The Budget Status reports are the next pages (6-15) and are printed directly from the financial system.  The first 3 pages are January through March for the General Fund.  The ending fund balance decreased almost $1.4M during these 3 months.  This decrease was almost completely due to the decreased transportation allocation.  We had been receiving an average of approximately $600,000 per month and in February and March, we did not receive any funds (we were overpaid based on budget and in comparison with the big decrease to the total).  We will begin receiving some transportation in the coming months.  Per the Month-End Fund Balances report (page 1) the projected lowest monthly ending fund balance is estimated at $1,789,839 in June, but then increases considerably in July and August.

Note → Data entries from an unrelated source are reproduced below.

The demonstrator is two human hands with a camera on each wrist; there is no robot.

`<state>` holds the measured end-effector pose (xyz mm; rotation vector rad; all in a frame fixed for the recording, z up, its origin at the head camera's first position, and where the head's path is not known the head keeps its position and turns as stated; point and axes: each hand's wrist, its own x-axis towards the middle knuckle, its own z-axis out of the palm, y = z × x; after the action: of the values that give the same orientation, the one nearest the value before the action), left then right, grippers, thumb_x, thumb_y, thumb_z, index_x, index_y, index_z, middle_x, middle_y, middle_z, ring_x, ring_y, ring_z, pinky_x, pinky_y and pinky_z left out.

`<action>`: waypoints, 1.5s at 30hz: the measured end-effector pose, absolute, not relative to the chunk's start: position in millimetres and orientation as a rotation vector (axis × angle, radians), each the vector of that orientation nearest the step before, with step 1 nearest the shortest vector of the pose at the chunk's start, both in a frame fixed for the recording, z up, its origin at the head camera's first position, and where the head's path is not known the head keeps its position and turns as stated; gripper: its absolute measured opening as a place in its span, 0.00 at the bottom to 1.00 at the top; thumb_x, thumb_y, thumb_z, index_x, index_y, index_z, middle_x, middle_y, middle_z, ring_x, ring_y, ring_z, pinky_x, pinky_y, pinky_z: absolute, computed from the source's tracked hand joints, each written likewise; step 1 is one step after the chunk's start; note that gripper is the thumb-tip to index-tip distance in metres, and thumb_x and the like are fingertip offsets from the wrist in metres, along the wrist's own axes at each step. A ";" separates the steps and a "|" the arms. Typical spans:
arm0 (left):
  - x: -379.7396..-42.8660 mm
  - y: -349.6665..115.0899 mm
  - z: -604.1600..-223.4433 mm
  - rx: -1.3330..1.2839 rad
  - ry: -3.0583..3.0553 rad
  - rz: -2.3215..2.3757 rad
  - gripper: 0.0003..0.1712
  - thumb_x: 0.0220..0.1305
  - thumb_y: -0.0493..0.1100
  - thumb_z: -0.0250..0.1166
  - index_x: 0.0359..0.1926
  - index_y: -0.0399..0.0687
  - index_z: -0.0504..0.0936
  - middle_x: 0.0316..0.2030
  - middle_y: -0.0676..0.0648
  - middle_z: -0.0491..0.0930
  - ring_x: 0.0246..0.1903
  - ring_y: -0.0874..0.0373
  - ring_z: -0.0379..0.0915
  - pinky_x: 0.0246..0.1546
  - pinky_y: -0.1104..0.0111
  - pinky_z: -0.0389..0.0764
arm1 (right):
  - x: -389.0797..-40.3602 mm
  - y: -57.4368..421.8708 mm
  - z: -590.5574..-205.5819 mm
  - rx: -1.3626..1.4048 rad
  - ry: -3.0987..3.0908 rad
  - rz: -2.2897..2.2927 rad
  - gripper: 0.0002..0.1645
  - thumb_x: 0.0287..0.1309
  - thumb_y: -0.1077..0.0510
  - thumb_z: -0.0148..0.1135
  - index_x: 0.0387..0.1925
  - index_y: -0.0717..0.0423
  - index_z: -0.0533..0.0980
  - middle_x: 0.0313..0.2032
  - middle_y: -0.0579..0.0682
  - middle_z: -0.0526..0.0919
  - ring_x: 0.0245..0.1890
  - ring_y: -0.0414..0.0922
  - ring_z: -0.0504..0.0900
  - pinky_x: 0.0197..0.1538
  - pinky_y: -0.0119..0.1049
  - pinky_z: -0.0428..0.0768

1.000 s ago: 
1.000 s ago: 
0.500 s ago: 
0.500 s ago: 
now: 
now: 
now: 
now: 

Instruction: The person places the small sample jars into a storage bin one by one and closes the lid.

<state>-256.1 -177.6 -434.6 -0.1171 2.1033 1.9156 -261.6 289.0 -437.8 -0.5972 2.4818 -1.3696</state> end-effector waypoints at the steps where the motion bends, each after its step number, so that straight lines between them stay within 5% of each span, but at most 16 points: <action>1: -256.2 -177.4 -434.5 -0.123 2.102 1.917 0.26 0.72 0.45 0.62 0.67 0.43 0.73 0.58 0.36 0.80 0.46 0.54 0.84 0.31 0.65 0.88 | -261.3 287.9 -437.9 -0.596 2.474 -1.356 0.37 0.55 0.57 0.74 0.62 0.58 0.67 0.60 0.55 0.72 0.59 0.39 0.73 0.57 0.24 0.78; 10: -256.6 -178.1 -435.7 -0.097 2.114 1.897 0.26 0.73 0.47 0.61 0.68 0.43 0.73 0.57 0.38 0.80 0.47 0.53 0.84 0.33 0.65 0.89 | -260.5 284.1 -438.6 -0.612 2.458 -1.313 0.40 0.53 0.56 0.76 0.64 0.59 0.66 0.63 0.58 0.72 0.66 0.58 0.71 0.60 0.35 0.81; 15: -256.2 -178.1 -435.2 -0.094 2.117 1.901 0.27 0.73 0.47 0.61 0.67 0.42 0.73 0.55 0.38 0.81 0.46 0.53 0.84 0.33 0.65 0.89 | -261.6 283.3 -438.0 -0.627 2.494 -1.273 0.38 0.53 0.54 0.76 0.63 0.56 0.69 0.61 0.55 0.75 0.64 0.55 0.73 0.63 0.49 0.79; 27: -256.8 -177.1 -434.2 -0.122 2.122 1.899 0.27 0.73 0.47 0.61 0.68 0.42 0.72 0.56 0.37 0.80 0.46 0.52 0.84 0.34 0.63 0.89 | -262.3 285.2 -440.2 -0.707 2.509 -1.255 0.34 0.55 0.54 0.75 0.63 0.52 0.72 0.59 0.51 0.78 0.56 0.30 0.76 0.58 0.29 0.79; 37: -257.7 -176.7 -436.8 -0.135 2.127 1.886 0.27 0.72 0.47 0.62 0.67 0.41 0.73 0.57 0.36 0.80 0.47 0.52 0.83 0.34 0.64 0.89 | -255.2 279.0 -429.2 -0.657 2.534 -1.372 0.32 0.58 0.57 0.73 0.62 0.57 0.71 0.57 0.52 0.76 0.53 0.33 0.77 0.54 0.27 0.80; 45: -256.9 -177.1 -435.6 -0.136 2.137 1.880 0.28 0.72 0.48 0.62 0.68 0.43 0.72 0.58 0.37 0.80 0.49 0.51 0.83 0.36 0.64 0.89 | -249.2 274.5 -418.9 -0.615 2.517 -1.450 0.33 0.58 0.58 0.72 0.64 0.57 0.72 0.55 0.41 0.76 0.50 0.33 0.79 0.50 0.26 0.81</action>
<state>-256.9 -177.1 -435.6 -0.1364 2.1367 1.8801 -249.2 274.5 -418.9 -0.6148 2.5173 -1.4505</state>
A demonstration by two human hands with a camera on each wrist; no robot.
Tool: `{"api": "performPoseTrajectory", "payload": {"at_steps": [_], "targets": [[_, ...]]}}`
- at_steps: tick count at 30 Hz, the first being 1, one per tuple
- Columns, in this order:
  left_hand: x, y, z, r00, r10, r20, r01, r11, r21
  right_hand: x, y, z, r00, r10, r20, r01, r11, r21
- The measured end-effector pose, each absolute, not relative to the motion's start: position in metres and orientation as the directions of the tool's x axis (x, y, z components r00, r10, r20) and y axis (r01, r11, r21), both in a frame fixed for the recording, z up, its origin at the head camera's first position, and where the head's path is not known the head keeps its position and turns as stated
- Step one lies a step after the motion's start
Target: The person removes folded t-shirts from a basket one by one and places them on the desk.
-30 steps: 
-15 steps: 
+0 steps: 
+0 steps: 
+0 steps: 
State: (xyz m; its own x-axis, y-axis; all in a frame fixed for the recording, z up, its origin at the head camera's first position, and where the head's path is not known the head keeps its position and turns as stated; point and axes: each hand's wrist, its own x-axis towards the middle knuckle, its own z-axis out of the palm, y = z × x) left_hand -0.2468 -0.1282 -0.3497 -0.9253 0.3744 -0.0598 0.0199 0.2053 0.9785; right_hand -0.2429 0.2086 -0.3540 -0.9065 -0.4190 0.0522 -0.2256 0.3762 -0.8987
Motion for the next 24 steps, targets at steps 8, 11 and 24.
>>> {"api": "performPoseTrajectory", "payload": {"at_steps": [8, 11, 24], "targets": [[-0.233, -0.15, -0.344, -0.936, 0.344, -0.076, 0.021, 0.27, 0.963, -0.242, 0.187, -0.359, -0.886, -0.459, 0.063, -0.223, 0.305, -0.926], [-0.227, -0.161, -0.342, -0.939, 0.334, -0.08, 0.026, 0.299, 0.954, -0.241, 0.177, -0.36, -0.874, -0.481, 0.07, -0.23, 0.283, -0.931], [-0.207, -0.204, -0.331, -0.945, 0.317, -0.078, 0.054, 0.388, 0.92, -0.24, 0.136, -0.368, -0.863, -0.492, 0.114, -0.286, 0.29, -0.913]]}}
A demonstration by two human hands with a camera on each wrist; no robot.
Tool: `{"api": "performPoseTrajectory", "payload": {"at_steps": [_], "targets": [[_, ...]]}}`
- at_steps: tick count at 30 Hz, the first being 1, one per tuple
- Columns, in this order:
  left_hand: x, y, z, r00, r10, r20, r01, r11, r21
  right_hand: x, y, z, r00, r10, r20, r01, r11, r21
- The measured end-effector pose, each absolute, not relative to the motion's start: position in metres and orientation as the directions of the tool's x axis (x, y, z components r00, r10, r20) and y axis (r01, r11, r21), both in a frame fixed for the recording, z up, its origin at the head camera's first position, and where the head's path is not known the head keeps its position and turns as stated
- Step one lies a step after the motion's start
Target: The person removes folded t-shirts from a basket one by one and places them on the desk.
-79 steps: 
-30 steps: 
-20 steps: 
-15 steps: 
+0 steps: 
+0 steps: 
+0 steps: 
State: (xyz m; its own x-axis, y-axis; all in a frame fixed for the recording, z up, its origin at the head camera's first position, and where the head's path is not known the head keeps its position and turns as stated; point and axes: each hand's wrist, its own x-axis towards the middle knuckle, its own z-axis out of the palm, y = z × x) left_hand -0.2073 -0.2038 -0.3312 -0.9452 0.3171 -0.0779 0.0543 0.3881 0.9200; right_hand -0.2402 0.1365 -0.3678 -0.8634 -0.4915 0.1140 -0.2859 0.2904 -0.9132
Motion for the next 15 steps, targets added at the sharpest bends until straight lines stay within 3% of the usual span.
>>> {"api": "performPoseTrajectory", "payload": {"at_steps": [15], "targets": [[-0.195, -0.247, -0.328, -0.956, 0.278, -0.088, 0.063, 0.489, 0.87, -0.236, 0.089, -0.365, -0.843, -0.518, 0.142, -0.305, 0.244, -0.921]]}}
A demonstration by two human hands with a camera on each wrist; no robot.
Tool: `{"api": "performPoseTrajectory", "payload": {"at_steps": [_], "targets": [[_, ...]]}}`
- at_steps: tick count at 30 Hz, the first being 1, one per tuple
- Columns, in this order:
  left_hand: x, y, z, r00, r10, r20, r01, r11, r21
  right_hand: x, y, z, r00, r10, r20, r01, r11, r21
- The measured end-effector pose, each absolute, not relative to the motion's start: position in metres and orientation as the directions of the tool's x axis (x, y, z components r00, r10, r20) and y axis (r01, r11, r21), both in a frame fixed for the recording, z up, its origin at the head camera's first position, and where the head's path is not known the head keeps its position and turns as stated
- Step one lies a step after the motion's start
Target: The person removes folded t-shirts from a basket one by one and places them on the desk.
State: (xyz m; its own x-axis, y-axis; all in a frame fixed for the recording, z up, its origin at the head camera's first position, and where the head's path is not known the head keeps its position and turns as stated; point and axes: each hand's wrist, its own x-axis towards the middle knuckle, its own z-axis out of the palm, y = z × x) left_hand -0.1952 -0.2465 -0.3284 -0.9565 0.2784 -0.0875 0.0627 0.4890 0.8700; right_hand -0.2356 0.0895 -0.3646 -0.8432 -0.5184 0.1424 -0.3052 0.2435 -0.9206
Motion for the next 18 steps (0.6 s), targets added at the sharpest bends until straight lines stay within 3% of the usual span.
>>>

The attached reports include adjustments to revenues and expenditures based on what I know right now.  Enrollment is running approximately 67 FTE below budget and Special Ed Enrollment is also below budget.  The decreased transportation allocation was very devastating.  We made many adjustments to expenditures while the districts were in remote learning, but the estimated total unfunded for this year is approximately $260,000 greater than budgeted.   That being said, we continue to be in a stable fiscal position for this fiscal year.  The increase in fund balance from 19-20 has really helped, as have the ESSER funds.  I also found out this week that we may be able to recoup some of our PPE and sanitizing costs from January through the end of the year from FEMA.  We originally applied for funds, but then found out that they would not cover these costs.  They have changed the requirements for these expenditures and I am hopeful.  We have been paying a lot of hours in additional pay and overtime for bus drivers, custodians, and custodial subs for daily sanitizing that is required for opening schools.  I will continue to keep you apprised each month.  

Enrollment

The enrollment spreadsheets are attached (pages 16-17), with summaries by headcount for September through April and a comparison of budgeted FTE to actual average FTE.  Enrollment decreased by just 12 students and 11.4 FTE, making the April count 79 students below budget.  The average FTE is 66.91 students below budget. Districtwide between March 2 and April 1, we had 15 students enter that are new, 2 students that returned to the district, 6 status changes (change in FTE), 23 students withdraw, 5 students graduated, and 24 students who transferred within the district.  Jody has also updated the Special Ed counts to average and we are 7.85 students below budget through April.  Special Education numbers still continue to increase each month.  We also applied for over $700,000 in Safety Net funding, which is the most we have ever applied for!  In the spirit of being conservative, I only projected $625,000.  Historically, our Safety Net crew has been top-notch and we have received very close to what was requested, but I didn’t want to overestimate.

Please let me know if you have any questions.